BRASÍLIA (Reuters) - O governo acertou com a base aliada a redução da alíquota da CPMF em 0,02 ponto percentual ao ano, começando já em 2008, para garantir a prorrogação do imposto do cheque até 2011.

Em reunião na terça-feira com senadores de todos os partidos que apóiam o governo, os ministros Guido Mantega, da Fazenda, e Walfrido Mares Guia, das Relações Institucionais, acertaram a proposta final com a qual esperam obter maioria na Comissão de Constituição e Justiça do Senado, que se reúne à tarde, e no plenário, sem precisar do apoio da oposição.

A redução da alíquota chegará a 0,30 por cento em 2011 e vai implicar uma renúncia de 20 bilhões de reais em quatro anos. Com a redução, o limite de isenção da CPMF caiu para quem ganha até 2.894 reais. Anteriormente, sem a redução da alíquota, o governo oferecia isenção para quem ganhava até 4.340 reais.

Segundo Mantega, com o novo limite de isenção, cerca de 35 milhões de pessoas não vão pagar CPMF, o que implicará renúncia fiscal de 400 milhões de reais em 2008.

"A base aliada construiu essa proposta a duras penas, cada um cedeu um pouco", disse Mantega a jornalistas. "Nós chegamos ao limite da negociação.

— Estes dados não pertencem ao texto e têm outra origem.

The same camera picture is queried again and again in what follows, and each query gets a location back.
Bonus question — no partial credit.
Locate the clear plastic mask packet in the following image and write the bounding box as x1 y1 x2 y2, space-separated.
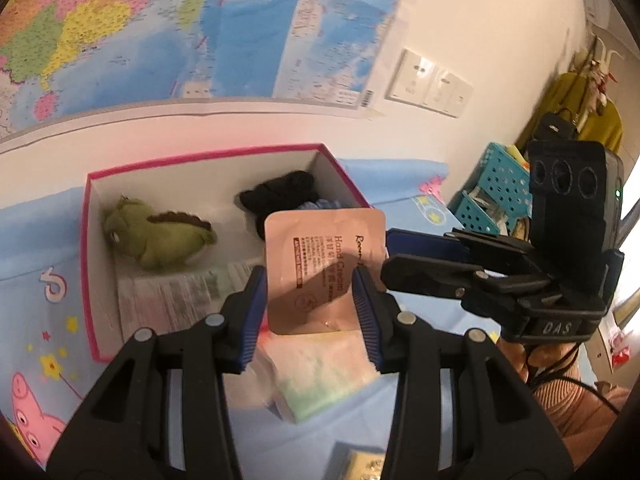
117 258 264 339

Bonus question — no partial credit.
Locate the pink hand cream sachet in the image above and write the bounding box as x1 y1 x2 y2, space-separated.
265 207 386 335

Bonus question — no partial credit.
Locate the yellow tissue pack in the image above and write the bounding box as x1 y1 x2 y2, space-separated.
322 442 386 480

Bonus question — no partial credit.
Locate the green plush dinosaur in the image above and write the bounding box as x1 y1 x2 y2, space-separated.
102 196 218 271

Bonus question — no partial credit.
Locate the orange right sleeve forearm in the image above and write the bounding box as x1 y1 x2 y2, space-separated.
534 382 630 469

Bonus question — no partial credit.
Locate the pastel soft tissue pack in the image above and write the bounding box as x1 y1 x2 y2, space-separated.
257 330 380 424

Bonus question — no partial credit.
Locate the right hand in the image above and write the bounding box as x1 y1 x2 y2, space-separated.
497 338 580 391

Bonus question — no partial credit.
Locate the teal perforated plastic basket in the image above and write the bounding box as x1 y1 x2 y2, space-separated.
449 142 532 235

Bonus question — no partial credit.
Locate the white pump lotion bottle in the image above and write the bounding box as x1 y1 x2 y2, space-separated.
224 367 277 410

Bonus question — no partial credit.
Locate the yellow hanging garment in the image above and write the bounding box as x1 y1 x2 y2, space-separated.
515 73 624 154

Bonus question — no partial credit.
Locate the blue cartoon pig tablecloth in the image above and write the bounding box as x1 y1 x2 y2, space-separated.
0 158 507 480

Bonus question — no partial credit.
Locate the pink cardboard box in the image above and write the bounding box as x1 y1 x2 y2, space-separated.
80 144 367 363

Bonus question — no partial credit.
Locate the black scrunchie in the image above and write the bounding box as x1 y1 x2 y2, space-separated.
238 170 319 240

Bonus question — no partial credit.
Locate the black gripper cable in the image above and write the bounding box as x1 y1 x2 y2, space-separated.
522 341 624 416

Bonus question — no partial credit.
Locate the white wall switch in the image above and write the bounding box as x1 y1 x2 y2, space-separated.
423 70 473 118

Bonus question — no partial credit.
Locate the white wall socket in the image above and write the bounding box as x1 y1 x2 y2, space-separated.
386 49 436 106

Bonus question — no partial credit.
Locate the colourful wall map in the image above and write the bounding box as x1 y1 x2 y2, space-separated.
1 0 400 138

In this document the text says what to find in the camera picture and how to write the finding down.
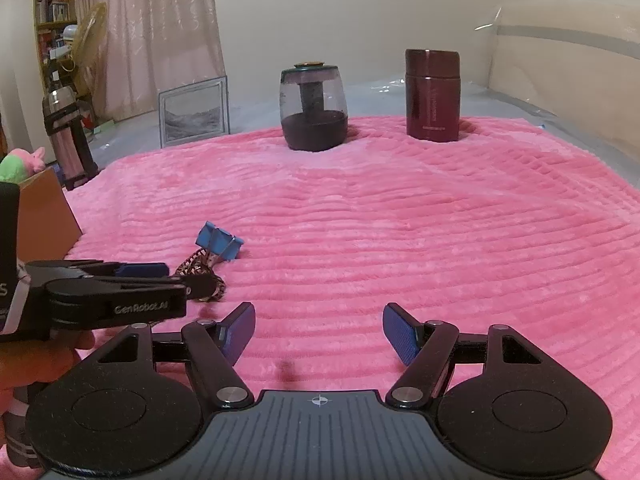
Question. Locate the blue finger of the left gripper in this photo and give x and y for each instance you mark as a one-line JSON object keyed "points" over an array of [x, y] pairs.
{"points": [[92, 303], [51, 270]]}

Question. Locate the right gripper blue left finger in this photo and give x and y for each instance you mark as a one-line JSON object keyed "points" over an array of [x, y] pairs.
{"points": [[213, 348]]}

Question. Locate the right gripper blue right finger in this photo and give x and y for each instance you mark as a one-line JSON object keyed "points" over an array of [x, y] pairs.
{"points": [[426, 350]]}

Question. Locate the blue binder clip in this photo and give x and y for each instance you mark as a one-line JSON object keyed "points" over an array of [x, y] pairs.
{"points": [[219, 242]]}

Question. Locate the person's left hand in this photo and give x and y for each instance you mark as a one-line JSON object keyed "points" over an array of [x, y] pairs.
{"points": [[25, 362]]}

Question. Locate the brown cardboard box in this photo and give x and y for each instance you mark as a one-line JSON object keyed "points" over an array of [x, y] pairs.
{"points": [[47, 228]]}

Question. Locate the green pink plush toy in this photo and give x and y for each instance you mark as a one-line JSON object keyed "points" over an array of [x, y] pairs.
{"points": [[20, 165]]}

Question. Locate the pink black thermos bottle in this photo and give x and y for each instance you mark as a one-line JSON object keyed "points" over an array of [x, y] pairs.
{"points": [[62, 120]]}

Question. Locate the pink plush blanket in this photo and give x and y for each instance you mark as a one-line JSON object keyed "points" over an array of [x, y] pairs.
{"points": [[509, 225]]}

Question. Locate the silver framed picture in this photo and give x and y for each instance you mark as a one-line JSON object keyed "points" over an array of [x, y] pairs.
{"points": [[194, 112]]}

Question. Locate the electric fan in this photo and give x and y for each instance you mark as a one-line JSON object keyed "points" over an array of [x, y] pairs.
{"points": [[81, 50]]}

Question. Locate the dark glass jar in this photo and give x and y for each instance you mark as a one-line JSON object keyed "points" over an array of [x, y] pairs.
{"points": [[313, 109]]}

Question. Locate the maroon thermos container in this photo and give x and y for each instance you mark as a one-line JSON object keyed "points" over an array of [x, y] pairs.
{"points": [[433, 94]]}

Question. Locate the pink curtain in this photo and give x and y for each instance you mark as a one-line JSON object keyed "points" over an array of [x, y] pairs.
{"points": [[151, 46]]}

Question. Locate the cluttered bookshelf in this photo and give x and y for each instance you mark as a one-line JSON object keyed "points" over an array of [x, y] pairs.
{"points": [[51, 18]]}

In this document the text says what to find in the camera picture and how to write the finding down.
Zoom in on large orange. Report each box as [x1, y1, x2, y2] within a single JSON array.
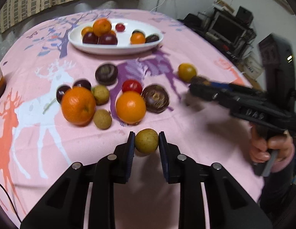
[[93, 18, 112, 37], [61, 87, 96, 126]]

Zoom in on black monitor on rack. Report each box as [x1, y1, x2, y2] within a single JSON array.
[[207, 11, 246, 44]]

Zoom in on orange mandarin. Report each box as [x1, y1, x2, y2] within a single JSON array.
[[130, 32, 145, 44]]

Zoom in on person right hand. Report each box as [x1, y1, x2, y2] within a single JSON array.
[[249, 123, 295, 173]]

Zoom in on longan beside big orange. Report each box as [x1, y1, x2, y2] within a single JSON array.
[[91, 85, 110, 106]]

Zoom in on small orange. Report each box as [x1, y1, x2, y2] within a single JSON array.
[[115, 91, 146, 125]]

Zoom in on pink deer print tablecloth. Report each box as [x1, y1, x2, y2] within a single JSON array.
[[0, 9, 263, 227]]

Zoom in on white oval plate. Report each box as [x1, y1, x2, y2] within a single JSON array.
[[68, 18, 164, 56]]

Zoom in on red cherry tomato back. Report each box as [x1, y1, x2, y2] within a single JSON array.
[[115, 23, 125, 32]]

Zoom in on red cherry tomato front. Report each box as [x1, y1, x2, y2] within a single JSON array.
[[122, 79, 143, 94]]

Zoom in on red cherry tomato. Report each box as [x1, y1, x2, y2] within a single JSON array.
[[122, 79, 143, 94], [115, 23, 125, 32]]

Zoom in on dark chestnut on plate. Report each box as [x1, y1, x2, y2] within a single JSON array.
[[145, 34, 160, 44]]

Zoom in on dark water chestnut back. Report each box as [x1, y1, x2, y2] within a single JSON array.
[[95, 63, 118, 86]]

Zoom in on longan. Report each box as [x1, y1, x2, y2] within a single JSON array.
[[91, 85, 110, 106], [135, 128, 158, 155], [93, 109, 112, 130]]

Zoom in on yellow orange citrus front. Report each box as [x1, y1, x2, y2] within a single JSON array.
[[81, 26, 93, 37]]

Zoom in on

Para cedermos mais, teríamos que desconfigurar a proposta orçamentaria", acrescentou.

A nova proposta foi bem recebida pela base e o senador Osmar Dias (PDT-PR) disse que o companheiro de bancada Jefferson Peres (AM) concordava em votar a favor da CPMF.

A senadora petista Ideli Salvati (SC) disse que se o líder do governo no Senado, Romero Jucá (PMDB-RR), garantir a relatoria da Comissão de Constituição e Justiça, à tarde, governo e aliados esperam votar a CPMF em plenário na primeira quinzena de dezembro.

"A proposta é um avanço em relação ao que havia sido proposto e houve uma boa aceitação", afirmou Jucá.